My Mozilla QA Adventures: June 2014

Monday, June 30, 2014

Resume screening burnout

While taking care of getting cars fixed in anticipation of summer road trips, I spent two days screening resumes. I am burned out!

So, going back to building my lab tomorrow.

Thursday, June 26, 2014

So, we are hiring in my group. Here is the link to the job posting:

https://hire.jobvite.com/Jobvite/jobvite.aspx?b=nkspCnwF

We are looking for people with automation skills. What does that mean, you might ask? Well, here is what I think.

First of all, automation engineers are developers. The have good skills at developing automation software. At Mozilla, that means that they know Python, JavaScript, C, or C++. They know how to code and debug.

However, they are also QA engineers. They have a desire to break software to make it better. They have a desire to have some level of comfort in measurable quality. They are the kind of person who breaks websites trying to do normal things like buy a shirt or login to their bank. And they always want to know why it breaks, and may try to figure it out because either they are angry, they are curious, or they enjoy the thrill of a problem solved.

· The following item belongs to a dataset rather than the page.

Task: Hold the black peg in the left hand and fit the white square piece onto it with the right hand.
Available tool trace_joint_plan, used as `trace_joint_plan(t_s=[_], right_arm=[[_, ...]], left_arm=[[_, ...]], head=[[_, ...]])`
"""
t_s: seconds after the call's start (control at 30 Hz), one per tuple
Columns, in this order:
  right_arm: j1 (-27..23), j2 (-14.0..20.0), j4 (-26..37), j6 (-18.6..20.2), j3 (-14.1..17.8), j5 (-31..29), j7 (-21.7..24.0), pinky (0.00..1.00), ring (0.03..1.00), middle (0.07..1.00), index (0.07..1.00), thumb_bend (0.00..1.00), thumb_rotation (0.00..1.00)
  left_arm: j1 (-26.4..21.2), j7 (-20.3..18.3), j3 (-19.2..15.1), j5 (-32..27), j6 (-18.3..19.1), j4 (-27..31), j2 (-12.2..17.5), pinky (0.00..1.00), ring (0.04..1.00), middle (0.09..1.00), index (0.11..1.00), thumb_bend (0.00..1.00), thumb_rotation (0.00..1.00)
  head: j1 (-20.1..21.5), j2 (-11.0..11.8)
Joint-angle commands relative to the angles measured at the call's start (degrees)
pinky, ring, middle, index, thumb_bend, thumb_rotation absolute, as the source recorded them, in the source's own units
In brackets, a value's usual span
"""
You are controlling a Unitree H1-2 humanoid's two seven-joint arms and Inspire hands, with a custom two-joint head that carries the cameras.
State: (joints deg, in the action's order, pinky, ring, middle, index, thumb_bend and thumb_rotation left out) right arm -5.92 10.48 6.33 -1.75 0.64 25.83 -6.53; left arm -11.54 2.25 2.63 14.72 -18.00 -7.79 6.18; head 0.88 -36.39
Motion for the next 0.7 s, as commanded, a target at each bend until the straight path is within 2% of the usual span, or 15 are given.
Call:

These kinds of people are very hard to find. Most people with coding skills want to work on some other kind of software than automation. Most really good testers don't necessarily have the technical skills to write automation.

I am plowing through a bunch of resumes this afternoon. Most of them are from candidates who are submitting their resume to every position that they can find regardless of qualifications. While it is true that there are many fewer jobs in tech than there are people who want them, it is also true that the number of qualified candidates is very small. There is no such thing as a candidate that matches all of the job requirements perfectly. My philosophy is looking for somebody who is smart, has a track record of success, knows some of your skills, has knowledge in similar skills, and has a track record of learning. Add on top of that some requirement of social skills, and you have a good candidate.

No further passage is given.